By the 1970s the federal government developed regulations and standards for treatment of individuals with intellectual or developmental disabilities who lived in institutions, which included requirements for developing Individual Program Plans (IPPs). These regulations and standards marked the shift from what was largely “custodial care” to a system that promoted “active treatment.” Active treatment, while still requiring that basic care needs be met, is notably different from custodial care by emphasizing the teaching of new skills to individuals with intellectual or developmental disabilities. Active treatment guidelines also required the individual to participate in the interdisciplinary team (IDT) that develops the individual’s IPP.
Following the adoption of the active treatment model, professionals and other stakeholders in the field began developing tools and resources to facilitate person-centered planning. The ultimate outcome of person-centered planning is to further improve the quality of life for people with disabilities. Person-centered planning represented a fundamental shift from service planning that required providers to keep people with disabilities safe to a service planning and service delivery system that provides supports necessary for individuals to achieve their desired outcomes.

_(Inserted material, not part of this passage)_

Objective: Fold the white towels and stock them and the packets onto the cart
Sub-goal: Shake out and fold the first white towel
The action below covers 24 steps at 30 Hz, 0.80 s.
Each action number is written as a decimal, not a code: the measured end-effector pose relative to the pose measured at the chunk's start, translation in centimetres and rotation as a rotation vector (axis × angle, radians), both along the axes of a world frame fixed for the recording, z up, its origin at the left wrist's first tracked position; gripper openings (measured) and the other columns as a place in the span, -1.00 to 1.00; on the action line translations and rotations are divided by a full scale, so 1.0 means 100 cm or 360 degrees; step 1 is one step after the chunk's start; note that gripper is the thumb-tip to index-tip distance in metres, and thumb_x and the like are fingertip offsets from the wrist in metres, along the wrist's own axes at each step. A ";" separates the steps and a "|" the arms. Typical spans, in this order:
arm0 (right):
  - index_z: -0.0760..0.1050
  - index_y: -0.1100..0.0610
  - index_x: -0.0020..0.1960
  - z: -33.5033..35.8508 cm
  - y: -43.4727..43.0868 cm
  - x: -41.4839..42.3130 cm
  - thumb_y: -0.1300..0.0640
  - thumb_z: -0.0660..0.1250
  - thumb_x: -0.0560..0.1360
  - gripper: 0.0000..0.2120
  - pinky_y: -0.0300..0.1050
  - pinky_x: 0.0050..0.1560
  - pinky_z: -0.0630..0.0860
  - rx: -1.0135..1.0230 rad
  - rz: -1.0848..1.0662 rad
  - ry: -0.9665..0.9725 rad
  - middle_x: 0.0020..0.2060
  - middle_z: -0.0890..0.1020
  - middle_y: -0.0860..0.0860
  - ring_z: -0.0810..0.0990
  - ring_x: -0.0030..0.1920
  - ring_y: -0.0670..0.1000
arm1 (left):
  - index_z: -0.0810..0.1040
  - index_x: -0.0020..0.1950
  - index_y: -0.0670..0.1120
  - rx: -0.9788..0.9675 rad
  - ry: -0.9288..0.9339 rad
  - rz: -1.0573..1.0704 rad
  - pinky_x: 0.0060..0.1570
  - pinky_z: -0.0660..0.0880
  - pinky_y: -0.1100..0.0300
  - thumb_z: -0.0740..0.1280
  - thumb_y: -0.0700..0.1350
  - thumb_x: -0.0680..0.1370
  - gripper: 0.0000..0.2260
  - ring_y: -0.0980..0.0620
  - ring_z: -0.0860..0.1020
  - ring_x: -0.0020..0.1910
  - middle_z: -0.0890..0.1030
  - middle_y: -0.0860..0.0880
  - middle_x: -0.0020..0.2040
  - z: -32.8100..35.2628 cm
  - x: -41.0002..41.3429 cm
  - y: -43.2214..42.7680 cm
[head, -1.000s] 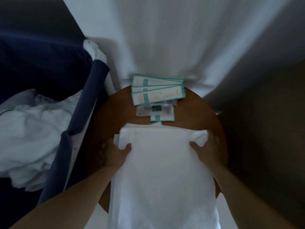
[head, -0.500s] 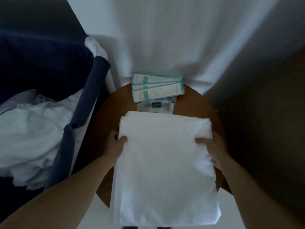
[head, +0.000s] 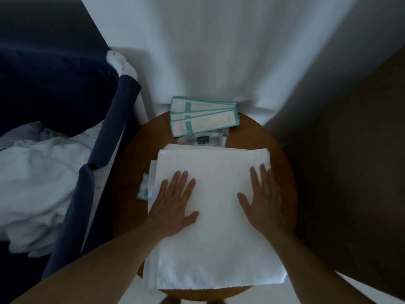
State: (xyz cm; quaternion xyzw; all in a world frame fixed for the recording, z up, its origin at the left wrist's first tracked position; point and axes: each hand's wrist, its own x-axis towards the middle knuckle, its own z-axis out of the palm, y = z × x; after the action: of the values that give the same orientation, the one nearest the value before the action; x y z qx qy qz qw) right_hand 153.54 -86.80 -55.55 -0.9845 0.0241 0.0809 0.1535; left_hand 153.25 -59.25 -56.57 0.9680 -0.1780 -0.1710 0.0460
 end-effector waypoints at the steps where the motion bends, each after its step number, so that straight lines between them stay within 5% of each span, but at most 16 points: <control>1: -0.03 -0.01 0.63 -0.010 -0.002 -0.007 -0.28 0.04 0.58 -0.29 0.21 0.51 0.04 -0.0033 0.0100 0.0065 0.62 0.00 0.08 -0.04 0.60 0.15 | -0.08 0.62 -0.06 0.0061 0.0052 -0.0007 0.53 -0.20 -0.10 -0.01 0.40 0.51 -0.17 -0.10 -0.23 0.58 -0.16 -0.13 0.62 -0.007 -0.005 0.004; 6: -0.19 -0.02 0.62 -0.043 -0.012 -0.034 -0.31 -0.23 0.60 -0.32 0.23 0.56 -0.04 -0.0262 0.0192 0.0262 0.60 -0.18 0.03 -0.22 0.60 0.09 | -0.36 0.56 -0.05 0.0143 0.0145 -0.0010 0.45 -0.40 0.02 -0.03 0.46 0.50 -0.10 -0.09 -0.41 0.53 -0.42 -0.10 0.54 -0.021 -0.010 0.025; 11: -0.37 -0.03 0.57 -0.037 -0.008 -0.028 -0.31 -0.28 0.58 -0.33 0.16 0.57 -0.22 -0.0388 0.0208 0.0350 0.55 -0.36 0.02 -0.35 0.57 0.07 | -0.32 0.59 -0.07 0.0192 0.0141 -0.0014 0.46 -0.40 0.01 -0.08 0.47 0.47 -0.09 -0.11 -0.39 0.54 -0.41 -0.12 0.55 -0.024 -0.006 0.023; 15: -0.25 -0.03 0.61 -0.022 0.004 -0.059 -0.30 -0.26 0.62 -0.35 0.17 0.55 -0.17 -0.0357 0.0232 0.0221 0.60 -0.24 0.04 -0.24 0.60 0.09 | -0.30 0.59 -0.11 0.0145 0.0118 0.0043 0.48 -0.37 -0.01 -0.24 0.39 0.44 -0.13 -0.13 -0.39 0.54 -0.39 -0.16 0.56 -0.005 -0.014 0.009; 20: -0.06 0.01 0.64 -0.030 0.017 -0.102 -0.30 -0.20 0.64 -0.34 0.19 0.53 -0.08 -0.0355 0.0252 0.0219 0.63 -0.08 0.06 -0.05 0.61 0.14 | -0.23 0.60 -0.08 -0.0100 -0.0015 0.0087 0.51 -0.32 0.00 -0.13 0.31 0.58 -0.27 -0.09 -0.29 0.58 -0.27 -0.12 0.60 -0.012 -0.059 -0.027; 24: -0.14 -0.03 0.64 -0.051 0.010 -0.119 -0.34 -0.20 0.62 -0.32 0.26 0.51 -0.08 -0.0374 0.0231 0.0189 0.62 -0.13 0.04 -0.09 0.61 0.14 | -0.15 0.63 -0.06 -0.0040 -0.0030 0.0106 0.51 -0.28 -0.05 -0.05 0.31 0.60 -0.28 -0.10 -0.25 0.59 -0.23 -0.11 0.61 -0.037 -0.085 -0.018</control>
State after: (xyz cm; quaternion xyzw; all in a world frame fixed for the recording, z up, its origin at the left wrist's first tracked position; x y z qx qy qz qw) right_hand 141.65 -85.80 -60.61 -0.9884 -0.0288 0.1465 0.0292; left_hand 144.73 -61.09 -60.31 0.9743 -0.1482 -0.1580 0.0621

In the 1980s the U.S. Health Care Financing Administration (HCFA), now the Centers for Medicare & Medicaid Services (CMS), started granting waivers from the existing Medicaid rules. Waivers allow states the flexibility to design alternatives to institutional services, including the option for states to provide services in community settings as an alternative to institutional settings. In 1985 the Home and Community-based Services (HCS) waiver program was developed by Texas to waive the requirements of intermediate care facilities for individuals with an intellectual disability or related conditions (ICF/IID) services. HCS allows flexibility in the development of services for individuals who have intellectual and developmental disabilities that choose to receive their services in the community instead of an institutional setting. The federal government requires HCS be cost-effective and to include safeguards to protect participants’ health and safety.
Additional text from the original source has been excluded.